Activity:
Search the records below for the word "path" and show every line where it occurs.

Data for review:
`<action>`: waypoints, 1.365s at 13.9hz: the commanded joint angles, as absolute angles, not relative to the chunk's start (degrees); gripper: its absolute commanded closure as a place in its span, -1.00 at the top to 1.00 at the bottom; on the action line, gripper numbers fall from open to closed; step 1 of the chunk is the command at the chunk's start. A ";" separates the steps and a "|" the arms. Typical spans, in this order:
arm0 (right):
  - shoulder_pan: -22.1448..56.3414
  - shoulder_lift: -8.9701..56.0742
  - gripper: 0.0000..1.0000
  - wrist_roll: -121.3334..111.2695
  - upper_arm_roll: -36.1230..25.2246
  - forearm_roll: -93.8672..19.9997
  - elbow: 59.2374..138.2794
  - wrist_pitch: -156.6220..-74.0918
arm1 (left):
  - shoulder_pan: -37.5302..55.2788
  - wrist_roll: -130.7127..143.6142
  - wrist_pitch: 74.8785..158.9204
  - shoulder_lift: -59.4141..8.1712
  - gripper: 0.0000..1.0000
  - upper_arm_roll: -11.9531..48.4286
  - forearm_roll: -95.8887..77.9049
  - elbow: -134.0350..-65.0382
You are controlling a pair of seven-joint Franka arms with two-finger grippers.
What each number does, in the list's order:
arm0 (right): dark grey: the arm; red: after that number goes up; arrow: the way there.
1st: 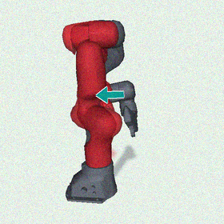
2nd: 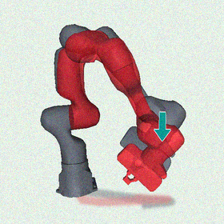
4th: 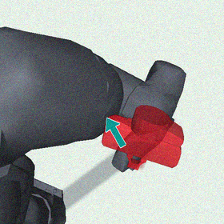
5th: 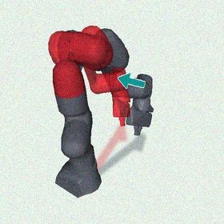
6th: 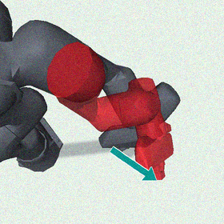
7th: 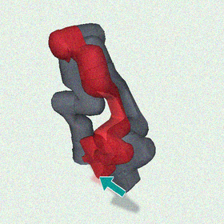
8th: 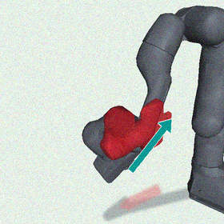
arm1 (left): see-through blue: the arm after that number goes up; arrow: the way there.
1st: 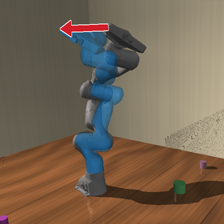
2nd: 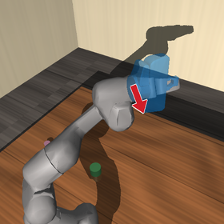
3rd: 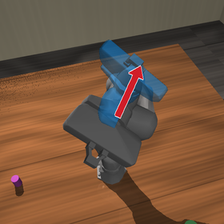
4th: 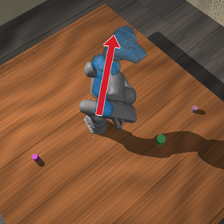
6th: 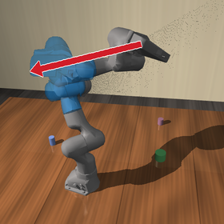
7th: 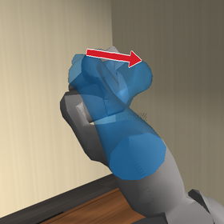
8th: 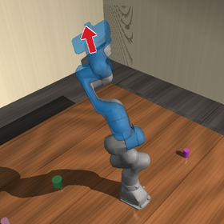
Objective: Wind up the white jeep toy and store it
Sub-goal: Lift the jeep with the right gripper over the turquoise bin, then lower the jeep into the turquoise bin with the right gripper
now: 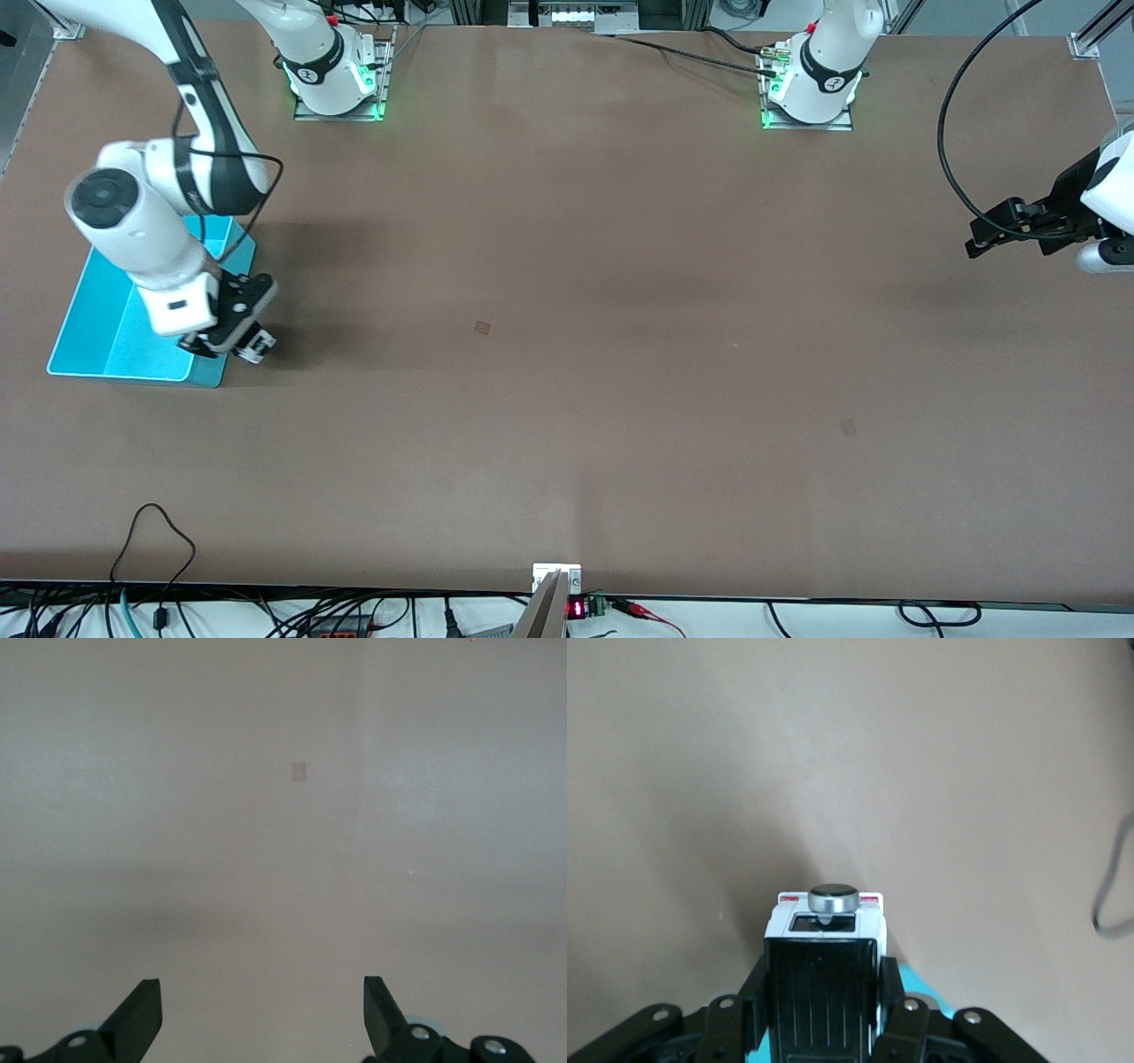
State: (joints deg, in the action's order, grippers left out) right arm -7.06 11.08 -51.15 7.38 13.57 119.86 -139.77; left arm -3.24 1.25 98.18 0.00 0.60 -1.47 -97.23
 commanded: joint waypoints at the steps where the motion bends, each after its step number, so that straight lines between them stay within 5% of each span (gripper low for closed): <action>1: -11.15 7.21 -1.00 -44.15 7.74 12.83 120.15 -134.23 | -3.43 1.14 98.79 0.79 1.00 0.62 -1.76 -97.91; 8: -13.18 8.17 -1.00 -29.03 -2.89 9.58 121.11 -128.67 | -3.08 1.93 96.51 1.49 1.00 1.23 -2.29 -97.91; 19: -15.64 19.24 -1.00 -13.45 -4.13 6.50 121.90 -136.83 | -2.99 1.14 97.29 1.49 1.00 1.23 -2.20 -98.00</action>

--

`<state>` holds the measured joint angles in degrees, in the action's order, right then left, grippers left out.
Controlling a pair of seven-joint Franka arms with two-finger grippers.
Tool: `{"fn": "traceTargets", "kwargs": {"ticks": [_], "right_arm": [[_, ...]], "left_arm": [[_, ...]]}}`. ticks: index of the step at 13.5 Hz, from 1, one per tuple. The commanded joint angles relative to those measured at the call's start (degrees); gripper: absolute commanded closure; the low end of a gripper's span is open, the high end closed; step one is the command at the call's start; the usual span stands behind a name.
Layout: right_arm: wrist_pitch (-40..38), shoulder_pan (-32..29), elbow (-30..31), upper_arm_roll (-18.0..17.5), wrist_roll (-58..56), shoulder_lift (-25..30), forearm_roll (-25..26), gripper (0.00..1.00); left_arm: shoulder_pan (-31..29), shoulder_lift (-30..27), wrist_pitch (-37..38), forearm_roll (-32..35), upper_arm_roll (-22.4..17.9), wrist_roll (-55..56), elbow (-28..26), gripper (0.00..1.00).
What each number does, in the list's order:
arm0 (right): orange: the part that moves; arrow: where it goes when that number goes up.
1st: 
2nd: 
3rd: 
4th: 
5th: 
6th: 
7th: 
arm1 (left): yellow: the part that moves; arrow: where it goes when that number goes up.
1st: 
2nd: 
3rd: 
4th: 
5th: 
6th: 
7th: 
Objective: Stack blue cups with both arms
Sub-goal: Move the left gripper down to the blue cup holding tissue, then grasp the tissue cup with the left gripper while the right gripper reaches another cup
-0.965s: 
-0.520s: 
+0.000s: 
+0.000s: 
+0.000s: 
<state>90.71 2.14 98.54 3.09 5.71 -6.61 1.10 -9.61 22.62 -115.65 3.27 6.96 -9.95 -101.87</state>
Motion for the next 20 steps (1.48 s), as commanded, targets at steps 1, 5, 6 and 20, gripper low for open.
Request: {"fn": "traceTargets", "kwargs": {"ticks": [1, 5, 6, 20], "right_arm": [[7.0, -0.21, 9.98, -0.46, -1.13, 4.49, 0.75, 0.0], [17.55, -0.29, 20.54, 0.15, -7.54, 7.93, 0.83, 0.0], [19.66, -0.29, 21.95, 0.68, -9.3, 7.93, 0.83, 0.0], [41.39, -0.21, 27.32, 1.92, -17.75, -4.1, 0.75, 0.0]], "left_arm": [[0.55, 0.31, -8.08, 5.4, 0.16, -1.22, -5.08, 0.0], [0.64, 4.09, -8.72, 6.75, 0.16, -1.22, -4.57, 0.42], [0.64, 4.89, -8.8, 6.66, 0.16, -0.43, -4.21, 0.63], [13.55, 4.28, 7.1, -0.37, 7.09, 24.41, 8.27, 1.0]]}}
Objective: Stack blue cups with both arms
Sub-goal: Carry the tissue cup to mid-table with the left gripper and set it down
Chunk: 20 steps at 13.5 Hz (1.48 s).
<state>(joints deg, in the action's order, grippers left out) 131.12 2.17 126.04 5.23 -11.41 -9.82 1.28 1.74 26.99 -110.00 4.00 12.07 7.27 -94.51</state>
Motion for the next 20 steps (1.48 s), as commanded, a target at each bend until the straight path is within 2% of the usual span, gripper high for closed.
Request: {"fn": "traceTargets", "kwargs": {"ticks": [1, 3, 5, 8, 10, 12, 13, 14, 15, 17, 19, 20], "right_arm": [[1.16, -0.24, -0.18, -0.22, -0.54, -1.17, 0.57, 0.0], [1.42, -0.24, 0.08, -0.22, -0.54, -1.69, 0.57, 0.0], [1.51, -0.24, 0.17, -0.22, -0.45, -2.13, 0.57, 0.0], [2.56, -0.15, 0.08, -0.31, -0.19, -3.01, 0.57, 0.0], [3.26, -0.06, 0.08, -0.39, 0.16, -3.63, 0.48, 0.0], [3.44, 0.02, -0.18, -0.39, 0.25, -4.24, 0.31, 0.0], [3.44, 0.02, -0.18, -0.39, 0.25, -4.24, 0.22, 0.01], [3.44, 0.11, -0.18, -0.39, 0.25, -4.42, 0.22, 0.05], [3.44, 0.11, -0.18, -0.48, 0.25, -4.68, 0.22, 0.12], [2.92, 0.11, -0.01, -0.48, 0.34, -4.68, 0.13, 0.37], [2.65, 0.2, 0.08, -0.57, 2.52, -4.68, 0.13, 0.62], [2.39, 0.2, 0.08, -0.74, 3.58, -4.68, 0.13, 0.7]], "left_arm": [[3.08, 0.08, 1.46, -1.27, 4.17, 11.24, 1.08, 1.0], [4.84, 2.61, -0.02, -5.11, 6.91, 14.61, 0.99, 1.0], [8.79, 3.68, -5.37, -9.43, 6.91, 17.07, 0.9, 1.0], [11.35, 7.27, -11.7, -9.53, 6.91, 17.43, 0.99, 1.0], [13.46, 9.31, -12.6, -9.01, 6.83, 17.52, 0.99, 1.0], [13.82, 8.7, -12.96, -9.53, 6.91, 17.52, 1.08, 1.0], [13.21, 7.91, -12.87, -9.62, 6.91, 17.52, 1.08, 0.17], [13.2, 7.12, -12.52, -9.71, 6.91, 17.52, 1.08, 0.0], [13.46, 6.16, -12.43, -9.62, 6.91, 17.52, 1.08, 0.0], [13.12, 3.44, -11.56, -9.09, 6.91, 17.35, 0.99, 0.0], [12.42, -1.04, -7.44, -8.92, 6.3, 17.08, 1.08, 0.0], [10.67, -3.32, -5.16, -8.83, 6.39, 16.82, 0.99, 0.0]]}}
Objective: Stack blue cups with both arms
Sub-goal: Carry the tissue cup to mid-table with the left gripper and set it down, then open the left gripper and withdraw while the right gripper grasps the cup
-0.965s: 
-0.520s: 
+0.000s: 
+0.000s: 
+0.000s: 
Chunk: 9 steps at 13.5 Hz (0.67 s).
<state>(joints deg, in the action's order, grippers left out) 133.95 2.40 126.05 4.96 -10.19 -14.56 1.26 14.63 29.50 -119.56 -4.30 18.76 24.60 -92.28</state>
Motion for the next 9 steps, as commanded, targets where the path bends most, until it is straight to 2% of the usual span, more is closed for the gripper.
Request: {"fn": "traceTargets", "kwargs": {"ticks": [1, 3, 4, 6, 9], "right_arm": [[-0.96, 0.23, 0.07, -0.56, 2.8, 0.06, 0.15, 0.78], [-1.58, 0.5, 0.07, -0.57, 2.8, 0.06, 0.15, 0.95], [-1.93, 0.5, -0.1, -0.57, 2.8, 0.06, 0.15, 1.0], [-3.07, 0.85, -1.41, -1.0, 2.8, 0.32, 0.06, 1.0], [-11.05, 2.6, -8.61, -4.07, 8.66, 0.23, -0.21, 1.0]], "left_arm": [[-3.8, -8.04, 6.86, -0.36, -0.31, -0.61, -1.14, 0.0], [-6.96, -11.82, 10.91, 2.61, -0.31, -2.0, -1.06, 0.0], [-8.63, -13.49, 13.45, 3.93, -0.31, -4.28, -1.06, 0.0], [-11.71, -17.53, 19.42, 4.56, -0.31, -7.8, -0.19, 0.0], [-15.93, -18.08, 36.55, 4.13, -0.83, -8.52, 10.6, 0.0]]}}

Result:
Motion for the next 20 steps (1.48 s), as commanded, a target at each bend until the straight path is within 2% of the usual span, gripper high for closed.
Motion for the next 9 steps, as commanded, targets where the path bends most, until it is straight to 2% of the usual span, more is closed for the gripper.

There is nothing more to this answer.